▸ WHAT NEEDS TO BE DONE: Return all lines from the listing below in which "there" appears.

▸ TASK INPUTS:
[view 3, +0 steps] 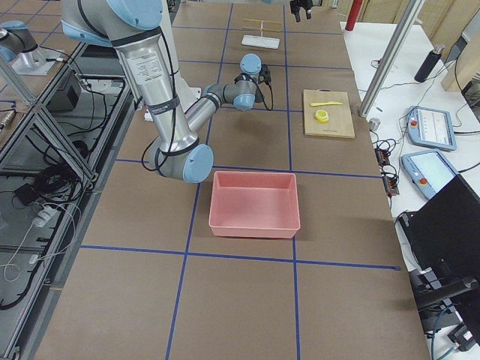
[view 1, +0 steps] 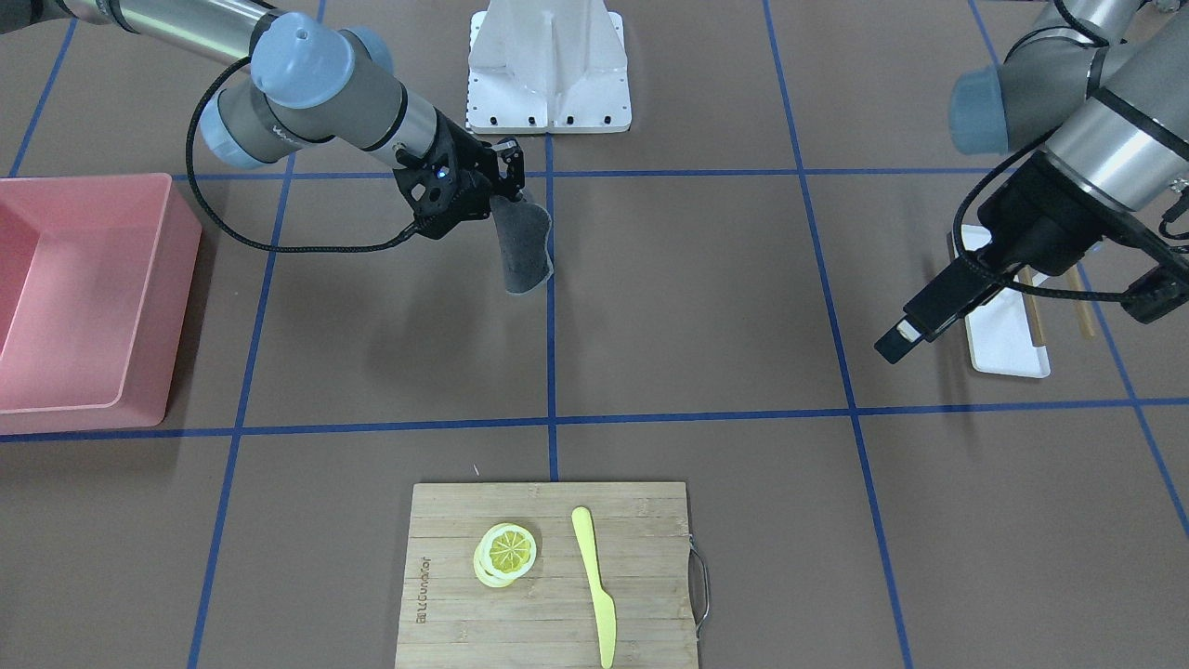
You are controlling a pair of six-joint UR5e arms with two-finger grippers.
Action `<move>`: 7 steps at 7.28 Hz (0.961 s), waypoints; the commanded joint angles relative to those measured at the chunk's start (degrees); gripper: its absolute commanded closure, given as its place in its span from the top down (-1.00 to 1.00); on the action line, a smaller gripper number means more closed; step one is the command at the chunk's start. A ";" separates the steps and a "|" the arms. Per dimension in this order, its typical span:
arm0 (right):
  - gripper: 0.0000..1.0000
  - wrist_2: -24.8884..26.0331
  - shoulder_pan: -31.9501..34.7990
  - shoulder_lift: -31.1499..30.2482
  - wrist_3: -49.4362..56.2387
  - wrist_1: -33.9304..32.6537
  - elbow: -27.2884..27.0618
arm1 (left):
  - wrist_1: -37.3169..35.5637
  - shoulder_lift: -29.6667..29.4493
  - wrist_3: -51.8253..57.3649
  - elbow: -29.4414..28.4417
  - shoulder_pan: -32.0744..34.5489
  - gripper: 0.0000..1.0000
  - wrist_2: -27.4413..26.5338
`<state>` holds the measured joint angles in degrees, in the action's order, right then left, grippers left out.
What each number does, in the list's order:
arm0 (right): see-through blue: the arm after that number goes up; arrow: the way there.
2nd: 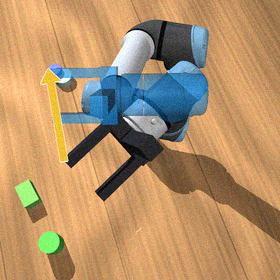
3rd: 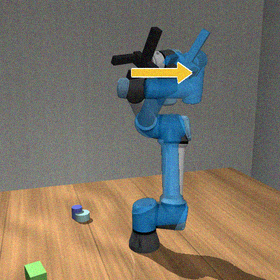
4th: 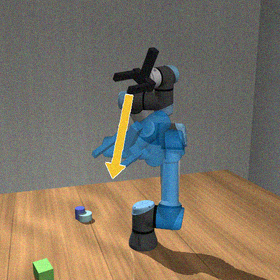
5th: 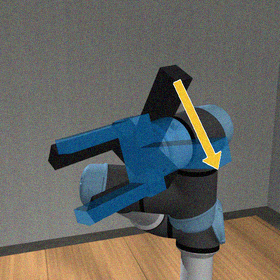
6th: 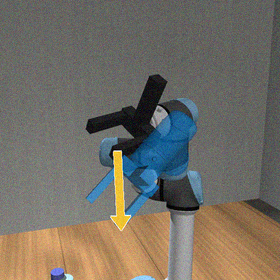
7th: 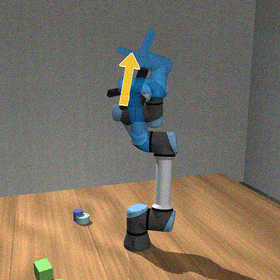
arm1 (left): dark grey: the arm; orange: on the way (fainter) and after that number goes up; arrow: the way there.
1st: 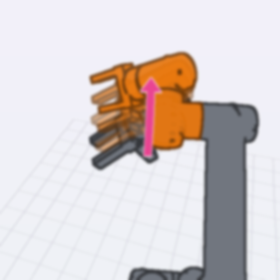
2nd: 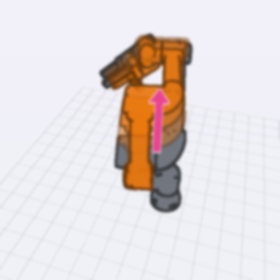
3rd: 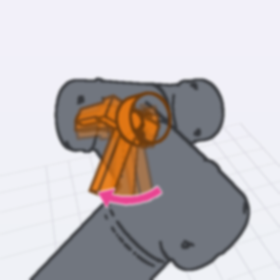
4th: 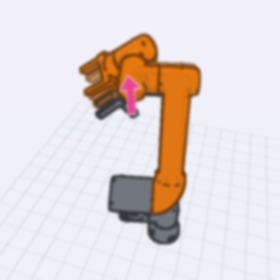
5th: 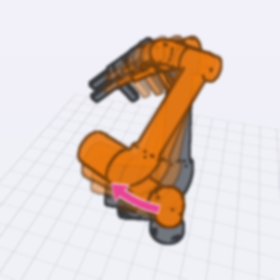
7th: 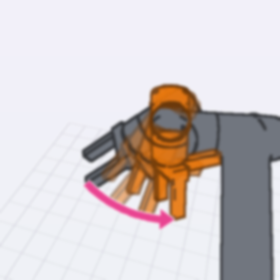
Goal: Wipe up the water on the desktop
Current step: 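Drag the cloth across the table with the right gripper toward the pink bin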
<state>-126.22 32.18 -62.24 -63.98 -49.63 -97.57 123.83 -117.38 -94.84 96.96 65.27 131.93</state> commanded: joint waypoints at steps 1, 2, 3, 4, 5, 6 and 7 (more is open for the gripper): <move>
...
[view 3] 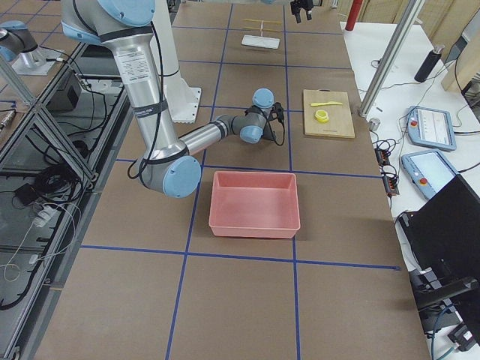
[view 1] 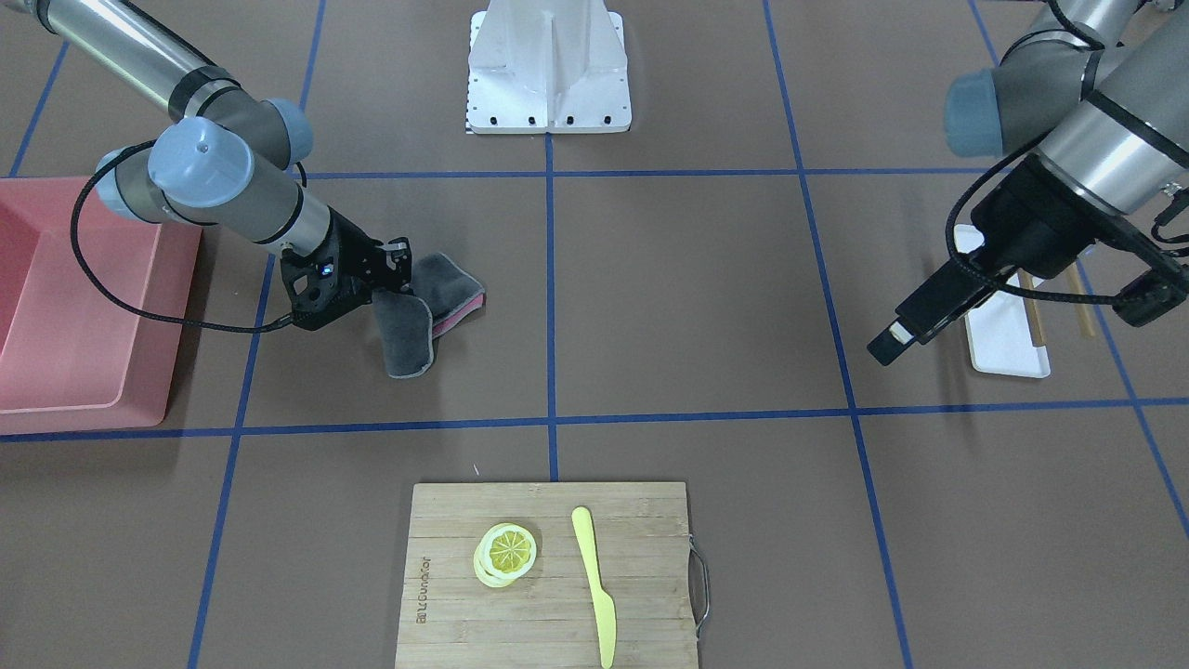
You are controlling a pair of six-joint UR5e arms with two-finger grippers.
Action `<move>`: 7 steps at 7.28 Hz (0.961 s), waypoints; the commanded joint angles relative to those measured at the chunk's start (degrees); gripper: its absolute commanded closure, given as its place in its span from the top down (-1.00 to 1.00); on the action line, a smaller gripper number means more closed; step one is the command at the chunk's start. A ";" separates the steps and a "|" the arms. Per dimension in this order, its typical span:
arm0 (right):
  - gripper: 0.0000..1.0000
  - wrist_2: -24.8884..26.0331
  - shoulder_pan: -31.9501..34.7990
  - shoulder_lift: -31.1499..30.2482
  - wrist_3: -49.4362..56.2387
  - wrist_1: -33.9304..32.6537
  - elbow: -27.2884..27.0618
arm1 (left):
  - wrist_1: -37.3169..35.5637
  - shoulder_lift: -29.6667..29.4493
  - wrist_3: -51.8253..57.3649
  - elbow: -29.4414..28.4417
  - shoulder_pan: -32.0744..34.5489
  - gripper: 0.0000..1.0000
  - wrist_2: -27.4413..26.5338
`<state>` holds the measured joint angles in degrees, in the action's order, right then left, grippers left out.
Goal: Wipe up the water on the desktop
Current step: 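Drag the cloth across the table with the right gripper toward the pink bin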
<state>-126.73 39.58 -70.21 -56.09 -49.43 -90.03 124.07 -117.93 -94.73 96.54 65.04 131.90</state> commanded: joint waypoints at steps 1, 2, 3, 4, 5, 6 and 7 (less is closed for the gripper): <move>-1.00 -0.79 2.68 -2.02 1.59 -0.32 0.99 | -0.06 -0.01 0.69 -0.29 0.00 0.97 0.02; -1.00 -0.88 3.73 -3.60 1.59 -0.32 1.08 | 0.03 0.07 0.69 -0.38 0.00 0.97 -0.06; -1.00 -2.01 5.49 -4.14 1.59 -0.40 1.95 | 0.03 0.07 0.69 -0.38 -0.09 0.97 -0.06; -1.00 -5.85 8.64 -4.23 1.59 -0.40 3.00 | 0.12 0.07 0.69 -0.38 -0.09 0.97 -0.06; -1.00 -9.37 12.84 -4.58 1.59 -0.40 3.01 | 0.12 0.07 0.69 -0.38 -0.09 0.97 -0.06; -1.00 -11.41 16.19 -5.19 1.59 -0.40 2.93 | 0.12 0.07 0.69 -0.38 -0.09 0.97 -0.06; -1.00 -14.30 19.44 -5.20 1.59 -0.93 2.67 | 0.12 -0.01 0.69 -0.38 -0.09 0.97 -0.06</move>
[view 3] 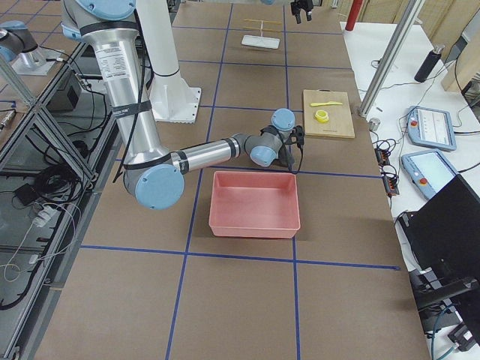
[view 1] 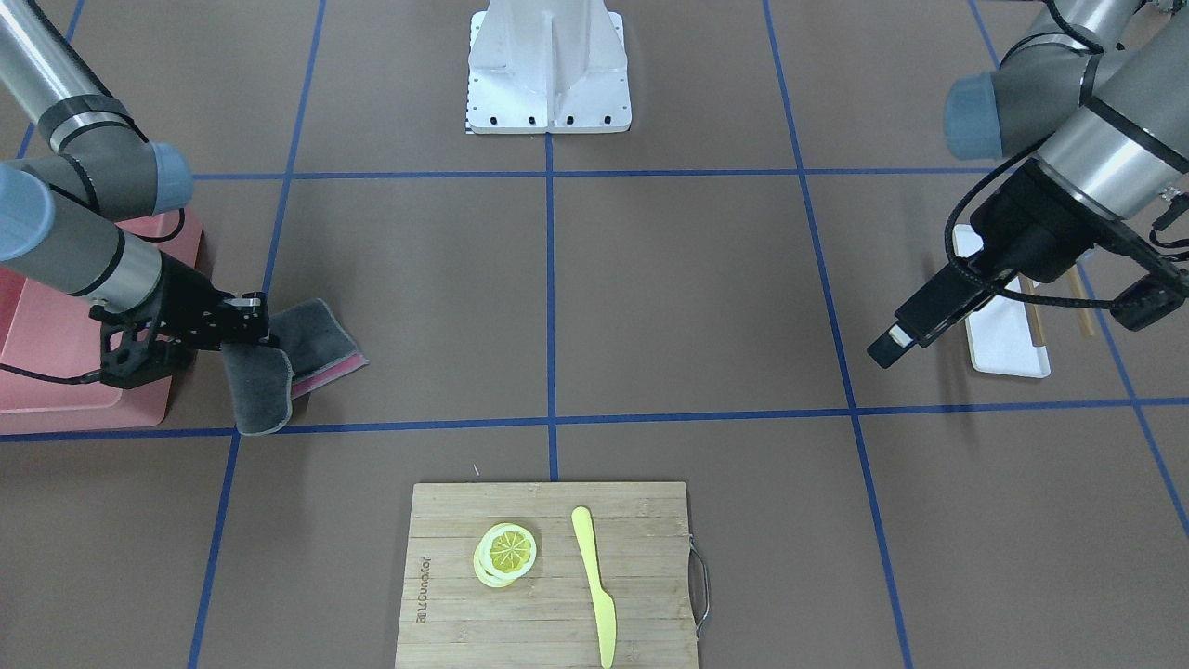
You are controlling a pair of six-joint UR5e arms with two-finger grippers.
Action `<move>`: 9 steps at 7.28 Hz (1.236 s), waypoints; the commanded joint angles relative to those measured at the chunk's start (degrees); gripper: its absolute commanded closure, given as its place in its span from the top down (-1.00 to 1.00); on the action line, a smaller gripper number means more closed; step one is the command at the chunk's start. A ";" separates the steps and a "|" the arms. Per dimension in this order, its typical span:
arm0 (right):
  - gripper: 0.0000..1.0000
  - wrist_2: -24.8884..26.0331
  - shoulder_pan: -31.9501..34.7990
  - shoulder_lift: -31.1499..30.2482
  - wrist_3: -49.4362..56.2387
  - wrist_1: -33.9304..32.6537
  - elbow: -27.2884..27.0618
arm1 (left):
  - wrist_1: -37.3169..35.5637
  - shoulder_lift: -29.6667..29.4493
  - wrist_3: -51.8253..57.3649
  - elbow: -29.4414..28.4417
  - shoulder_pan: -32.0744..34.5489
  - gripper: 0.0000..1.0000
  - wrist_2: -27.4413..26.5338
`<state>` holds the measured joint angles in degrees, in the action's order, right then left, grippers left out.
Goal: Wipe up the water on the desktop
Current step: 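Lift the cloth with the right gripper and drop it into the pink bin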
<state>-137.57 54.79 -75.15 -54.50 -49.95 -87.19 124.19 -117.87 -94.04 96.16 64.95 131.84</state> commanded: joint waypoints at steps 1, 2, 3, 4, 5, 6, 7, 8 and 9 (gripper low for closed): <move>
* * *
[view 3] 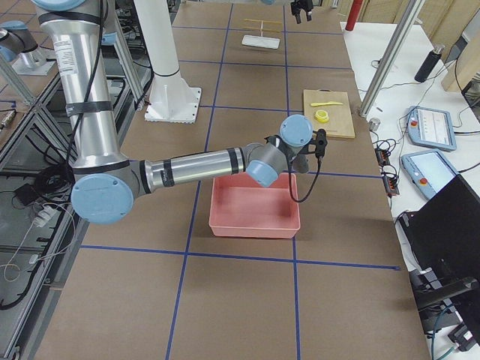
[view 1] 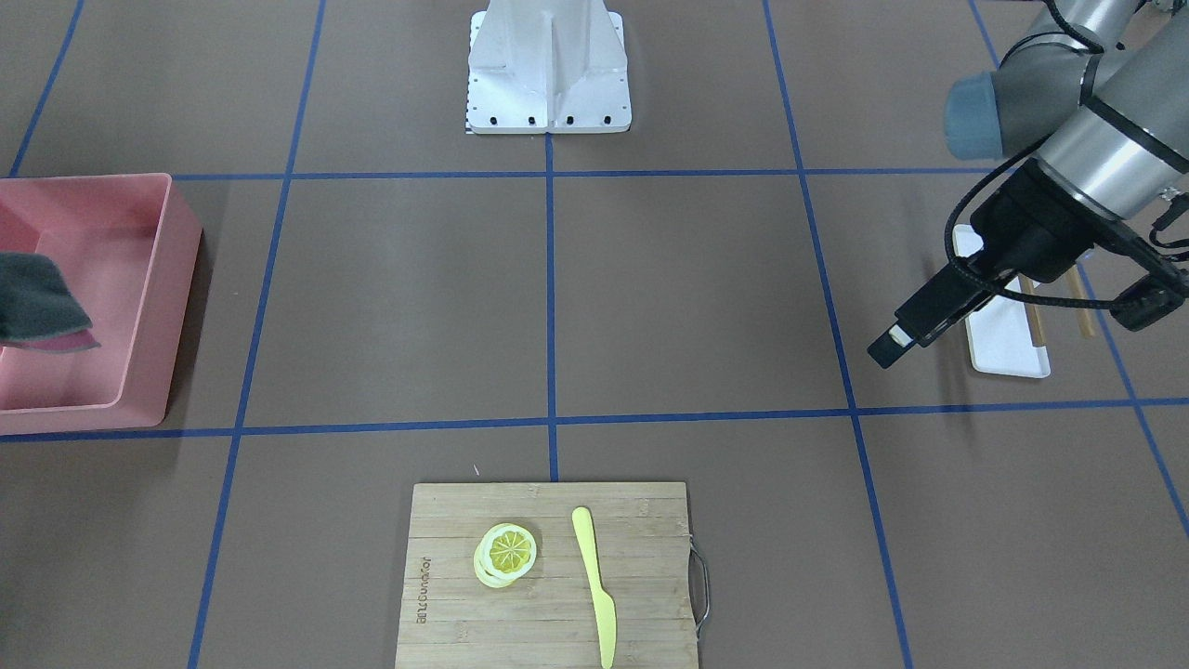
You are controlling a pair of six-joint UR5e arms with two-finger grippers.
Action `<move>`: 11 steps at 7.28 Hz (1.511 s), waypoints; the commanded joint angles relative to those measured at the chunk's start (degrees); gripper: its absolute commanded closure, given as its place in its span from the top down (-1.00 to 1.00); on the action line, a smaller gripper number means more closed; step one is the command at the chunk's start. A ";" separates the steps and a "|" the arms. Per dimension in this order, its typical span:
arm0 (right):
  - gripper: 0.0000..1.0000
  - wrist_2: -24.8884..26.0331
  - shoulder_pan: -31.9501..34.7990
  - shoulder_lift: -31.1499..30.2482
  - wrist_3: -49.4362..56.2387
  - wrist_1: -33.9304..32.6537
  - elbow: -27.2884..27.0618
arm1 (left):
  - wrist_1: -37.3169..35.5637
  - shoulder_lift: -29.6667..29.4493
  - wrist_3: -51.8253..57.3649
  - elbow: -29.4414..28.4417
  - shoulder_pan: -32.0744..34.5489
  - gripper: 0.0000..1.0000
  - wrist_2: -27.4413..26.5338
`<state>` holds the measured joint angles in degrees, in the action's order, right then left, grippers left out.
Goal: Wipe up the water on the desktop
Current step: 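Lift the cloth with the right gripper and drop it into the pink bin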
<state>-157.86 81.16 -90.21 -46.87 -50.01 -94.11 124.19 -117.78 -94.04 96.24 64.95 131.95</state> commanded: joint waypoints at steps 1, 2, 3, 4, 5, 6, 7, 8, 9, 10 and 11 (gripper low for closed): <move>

▸ ANSWER TO THIS PROBLEM:
arm0 (right): see-through blue: the arm after that number goes up; arrow: the way there.
arm1 (left): dark grey: the arm; orange: on the way (fainter) and after that number goes up; arrow: the way there.

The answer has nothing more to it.